On 31.10.2011 18:18, bugpower wrote:
> Alf, All,
>
> What replies seem to be missing here is that what you call the "least
> surprise" behavior of the code with argument of main(), is simply incorrect
> from the software engineering point of view. Let me explain:
>
>> 3. the most natural sufficiently general native encoding, 1 or 2
>> depending on the platform that the source is being built for.
>
> Now, when accepting filename from the user's command line on Windows, it is
> simply not possible to use narrow-string version of main().

Well, there are three aspects of that claim:

   1 The limitations of `main` in Windows.

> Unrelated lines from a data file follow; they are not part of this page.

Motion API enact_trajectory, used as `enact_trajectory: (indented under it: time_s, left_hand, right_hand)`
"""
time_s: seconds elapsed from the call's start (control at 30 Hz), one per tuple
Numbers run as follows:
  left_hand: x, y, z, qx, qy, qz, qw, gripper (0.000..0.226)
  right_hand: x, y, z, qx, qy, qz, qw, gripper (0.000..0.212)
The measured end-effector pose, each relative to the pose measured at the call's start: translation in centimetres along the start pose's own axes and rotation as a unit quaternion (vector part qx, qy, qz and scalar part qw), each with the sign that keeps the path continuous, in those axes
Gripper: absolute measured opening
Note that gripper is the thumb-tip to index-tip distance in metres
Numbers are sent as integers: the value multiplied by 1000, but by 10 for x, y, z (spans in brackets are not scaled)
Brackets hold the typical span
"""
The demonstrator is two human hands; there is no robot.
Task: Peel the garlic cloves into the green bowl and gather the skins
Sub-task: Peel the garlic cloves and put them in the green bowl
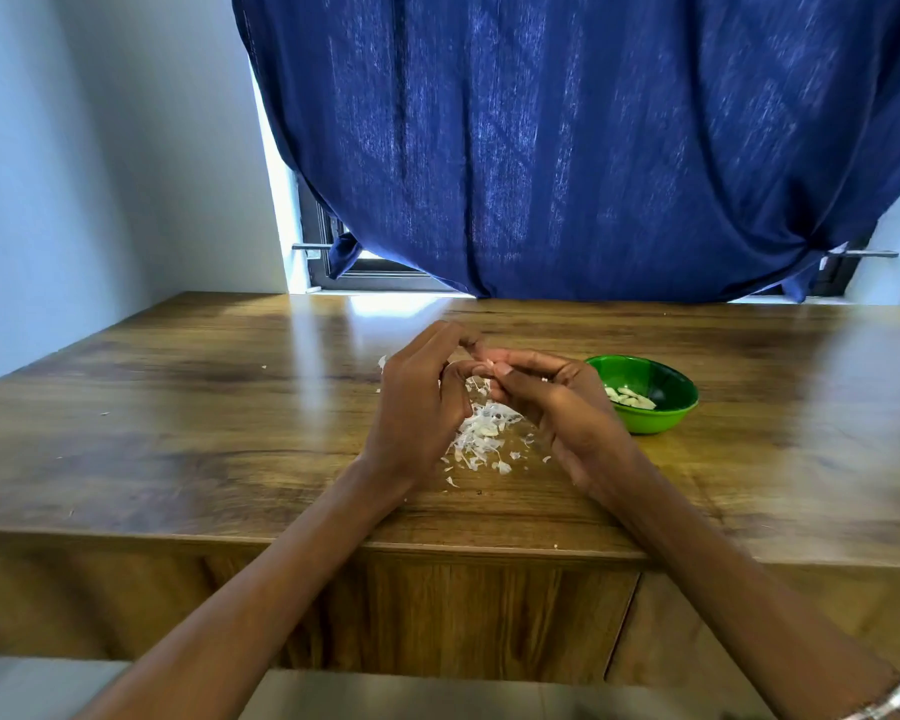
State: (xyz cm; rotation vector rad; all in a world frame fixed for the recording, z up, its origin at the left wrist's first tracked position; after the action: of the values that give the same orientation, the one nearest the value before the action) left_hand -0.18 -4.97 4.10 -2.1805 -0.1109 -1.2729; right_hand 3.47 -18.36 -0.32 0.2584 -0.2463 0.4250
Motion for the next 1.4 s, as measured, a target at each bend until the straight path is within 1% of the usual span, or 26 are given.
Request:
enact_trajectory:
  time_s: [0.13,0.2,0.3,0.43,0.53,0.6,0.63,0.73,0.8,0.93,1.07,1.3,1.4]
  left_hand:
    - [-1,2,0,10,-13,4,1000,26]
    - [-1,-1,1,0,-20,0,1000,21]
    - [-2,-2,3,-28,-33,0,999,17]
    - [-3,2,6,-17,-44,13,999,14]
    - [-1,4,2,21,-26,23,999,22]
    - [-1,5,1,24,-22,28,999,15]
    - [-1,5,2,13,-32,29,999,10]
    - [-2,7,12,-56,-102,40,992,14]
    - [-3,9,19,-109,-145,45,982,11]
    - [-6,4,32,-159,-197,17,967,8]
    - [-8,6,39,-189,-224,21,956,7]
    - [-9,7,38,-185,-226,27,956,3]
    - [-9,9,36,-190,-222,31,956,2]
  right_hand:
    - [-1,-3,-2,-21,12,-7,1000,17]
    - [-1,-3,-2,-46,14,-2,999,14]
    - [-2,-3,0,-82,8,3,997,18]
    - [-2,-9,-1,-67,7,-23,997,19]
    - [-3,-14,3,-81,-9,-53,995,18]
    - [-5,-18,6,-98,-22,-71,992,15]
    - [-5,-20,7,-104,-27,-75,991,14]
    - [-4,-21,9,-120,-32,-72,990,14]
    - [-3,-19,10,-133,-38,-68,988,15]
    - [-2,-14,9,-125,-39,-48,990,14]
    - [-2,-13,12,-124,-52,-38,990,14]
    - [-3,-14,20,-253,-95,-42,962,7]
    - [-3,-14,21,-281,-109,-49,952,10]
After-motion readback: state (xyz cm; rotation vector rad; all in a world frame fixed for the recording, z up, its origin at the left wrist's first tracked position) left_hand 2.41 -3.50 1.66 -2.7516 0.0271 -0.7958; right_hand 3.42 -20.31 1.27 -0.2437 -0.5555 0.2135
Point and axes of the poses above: each hand's wrist, its own x-axis towards the middle knuckle, its own y-axis out of the palm, z = x × y, the point moved 10 cm from there along x, towards the middle knuckle, and after that the axes turned 12 degrees about z, right-handed, at the moved point
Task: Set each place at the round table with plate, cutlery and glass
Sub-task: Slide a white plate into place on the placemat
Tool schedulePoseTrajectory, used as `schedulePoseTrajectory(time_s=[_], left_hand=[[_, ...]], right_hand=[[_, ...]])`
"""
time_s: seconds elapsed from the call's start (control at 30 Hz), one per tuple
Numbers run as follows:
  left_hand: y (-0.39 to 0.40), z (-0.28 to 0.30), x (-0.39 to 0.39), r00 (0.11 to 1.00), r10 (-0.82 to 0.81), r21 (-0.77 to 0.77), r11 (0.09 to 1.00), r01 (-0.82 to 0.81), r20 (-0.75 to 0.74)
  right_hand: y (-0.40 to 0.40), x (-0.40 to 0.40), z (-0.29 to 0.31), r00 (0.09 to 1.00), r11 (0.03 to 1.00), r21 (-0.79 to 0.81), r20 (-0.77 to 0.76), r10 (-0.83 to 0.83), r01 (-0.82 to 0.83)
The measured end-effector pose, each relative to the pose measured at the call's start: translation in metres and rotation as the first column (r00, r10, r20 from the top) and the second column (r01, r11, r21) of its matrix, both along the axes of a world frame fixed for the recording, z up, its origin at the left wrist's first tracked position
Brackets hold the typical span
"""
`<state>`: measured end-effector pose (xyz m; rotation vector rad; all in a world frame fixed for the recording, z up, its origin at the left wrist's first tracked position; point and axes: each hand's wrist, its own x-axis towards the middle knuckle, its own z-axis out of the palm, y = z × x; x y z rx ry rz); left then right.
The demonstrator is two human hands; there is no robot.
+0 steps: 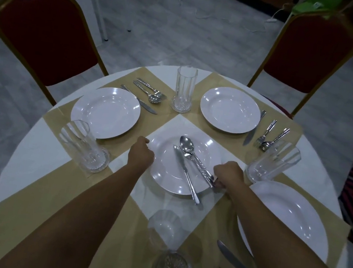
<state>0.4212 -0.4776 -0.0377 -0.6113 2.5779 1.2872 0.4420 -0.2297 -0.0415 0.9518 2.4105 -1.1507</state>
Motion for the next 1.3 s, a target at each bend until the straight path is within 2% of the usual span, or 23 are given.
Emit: schedulePoseTrajectory(time_s=[0.1,0.27,0.37,0.43,0.53,0.7,0.97,1.13,1.3], left_hand=[[-0.002,-0.004,0.001,0.999,0.012,-0.021,1.000,-0.013,-0.030],[0.003,-0.003,0.016,0.999,-0.001,0.004,1.000,0.001,0.039],[0.009,-0.002,0.026,0.997,0.048,0.076,0.996,-0.052,0.058],[0.014,-0.001,0.034,0.997,0.069,0.047,0.996,-0.070,0.017],[0.018,-0.001,0.043,0.997,0.075,0.025,0.997,-0.076,0.021],[0.010,-0.005,0.043,0.973,0.171,0.182,0.963,-0.197,0.153],[0.000,0.007,0.030,0.960,0.237,0.392,0.877,-0.277,0.148],[-0.008,0.024,0.021,0.967,0.245,0.377,0.891,-0.254,0.074],[-0.008,0.051,0.028,0.963,0.254,0.287,0.933,-0.218,-0.094]], right_hand=[[-0.006,0.010,-0.003,0.996,0.991,-0.096,0.006,-0.093,0.093],[-0.014,0.019,-0.011,0.979,0.955,-0.218,0.018,-0.204,0.202],[-0.018,0.017,-0.011,0.988,0.969,-0.191,0.027,-0.154,0.156],[-0.018,0.015,-0.006,0.994,0.986,-0.125,-0.001,-0.114,0.113],[-0.017,0.011,0.000,0.993,0.989,-0.122,-0.069,-0.095,0.086],[-0.016,0.009,-0.002,0.984,0.981,-0.160,-0.121,-0.131,0.110],[-0.020,0.011,0.003,0.975,0.952,-0.257,-0.103,-0.197,0.165],[-0.027,0.011,0.021,0.960,0.906,-0.375,-0.113,-0.255,0.197],[-0.040,0.021,0.056,0.918,0.867,-0.440,-0.194,-0.346,0.234]])
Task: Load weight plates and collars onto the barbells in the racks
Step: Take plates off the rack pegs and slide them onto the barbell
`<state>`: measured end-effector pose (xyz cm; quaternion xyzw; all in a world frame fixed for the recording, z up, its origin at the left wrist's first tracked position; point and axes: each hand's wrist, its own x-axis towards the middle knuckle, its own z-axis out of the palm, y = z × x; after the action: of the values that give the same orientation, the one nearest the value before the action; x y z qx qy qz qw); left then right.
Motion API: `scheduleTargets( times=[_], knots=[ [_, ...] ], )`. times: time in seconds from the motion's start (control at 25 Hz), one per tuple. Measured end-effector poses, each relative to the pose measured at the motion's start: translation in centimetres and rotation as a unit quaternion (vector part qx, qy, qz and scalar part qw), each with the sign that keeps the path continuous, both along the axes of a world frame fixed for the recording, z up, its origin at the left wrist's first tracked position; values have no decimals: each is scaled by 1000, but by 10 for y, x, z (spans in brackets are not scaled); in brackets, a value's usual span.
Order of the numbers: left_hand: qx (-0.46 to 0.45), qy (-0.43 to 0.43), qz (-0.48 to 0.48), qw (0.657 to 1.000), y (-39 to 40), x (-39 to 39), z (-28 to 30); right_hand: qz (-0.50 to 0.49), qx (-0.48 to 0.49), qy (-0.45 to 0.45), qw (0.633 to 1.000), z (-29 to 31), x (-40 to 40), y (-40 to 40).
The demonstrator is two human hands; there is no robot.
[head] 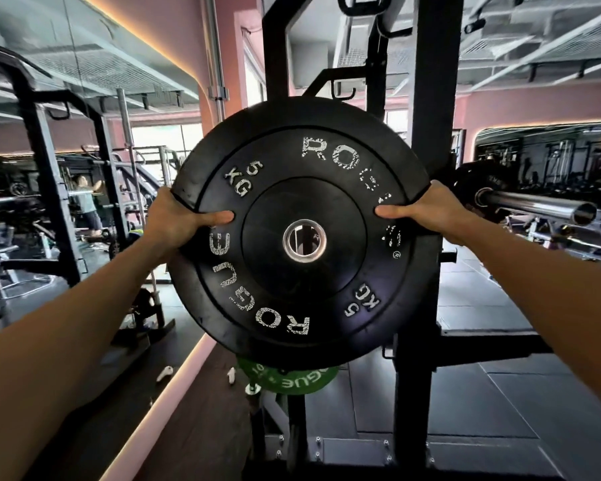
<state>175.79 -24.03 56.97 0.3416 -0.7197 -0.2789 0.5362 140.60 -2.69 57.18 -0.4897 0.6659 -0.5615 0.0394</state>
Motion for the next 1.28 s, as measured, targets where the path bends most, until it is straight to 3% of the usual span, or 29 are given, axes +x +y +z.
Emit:
scheduleTargets(
  times=[0.88,1.28],
  knots=[
    [11,-64,-18,998,-291,-93,-39,-71,60,-19,995,-54,-78,-283],
    [42,-36,-60,997,-414,-147,-87,-91,57,-11,994,-88,-117,-386]
  ],
)
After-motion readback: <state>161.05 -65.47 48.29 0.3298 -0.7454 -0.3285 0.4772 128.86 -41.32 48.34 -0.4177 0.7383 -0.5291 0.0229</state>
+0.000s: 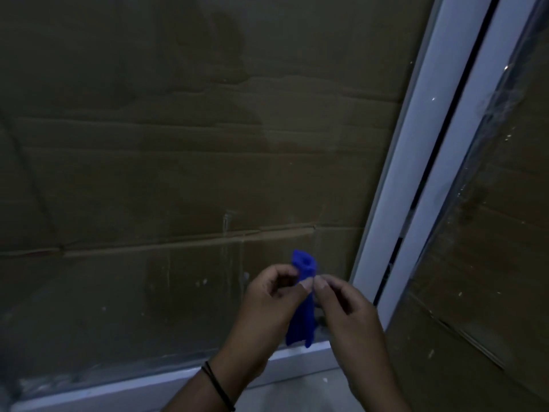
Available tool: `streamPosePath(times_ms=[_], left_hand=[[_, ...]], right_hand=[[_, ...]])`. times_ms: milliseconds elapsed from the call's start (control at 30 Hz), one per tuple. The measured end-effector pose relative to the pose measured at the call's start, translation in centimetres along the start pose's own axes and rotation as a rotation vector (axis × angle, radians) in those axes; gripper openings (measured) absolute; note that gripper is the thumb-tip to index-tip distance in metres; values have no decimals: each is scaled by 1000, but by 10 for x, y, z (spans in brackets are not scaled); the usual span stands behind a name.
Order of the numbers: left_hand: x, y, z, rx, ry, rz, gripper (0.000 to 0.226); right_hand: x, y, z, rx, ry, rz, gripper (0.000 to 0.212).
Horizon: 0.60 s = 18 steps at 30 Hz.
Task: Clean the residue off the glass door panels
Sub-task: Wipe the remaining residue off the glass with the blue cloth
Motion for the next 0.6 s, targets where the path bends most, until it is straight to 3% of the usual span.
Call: streamPosePath(times_ms=[100, 200, 300, 600], left_hand=[[-10, 6, 0, 17, 61, -71, 26], [1, 10, 7, -25, 89, 62, 35], [12, 15, 15, -120, -73, 176, 24], [9, 21, 21, -140, -255, 161, 16]], right_hand=[[-14, 5, 4, -115, -268, -159, 36], [-12, 5, 12, -240, -561, -177, 25], [-9, 8, 11, -274, -755, -161, 23], [-8, 14, 2, -238, -847, -245, 27]])
Point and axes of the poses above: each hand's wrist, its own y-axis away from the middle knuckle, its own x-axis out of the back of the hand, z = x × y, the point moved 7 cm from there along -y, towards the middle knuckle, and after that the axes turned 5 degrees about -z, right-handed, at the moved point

Regarding aspect (1), the C++ Standard does describe the `main`
arguments as "MBCS" strings, meaning they can (should) be encoded with
possibly two or more bytes per character, as in for example UTF-8, which
to me is strongly implied. However, the Windows convention for C++
executable narrow character set predates the C++ standard by a long
shot, and even predates the C standard, and is Windows ANSI. And that
convention is /very/ deeply embedded, not only in the runtime library
implementations but e.g. in how Visual C++ translates string literals.

   2 What you're trying to communicate.

Regarding aspect (2), more quoted concrete context could help make it
more clear to readers what you're trying to say.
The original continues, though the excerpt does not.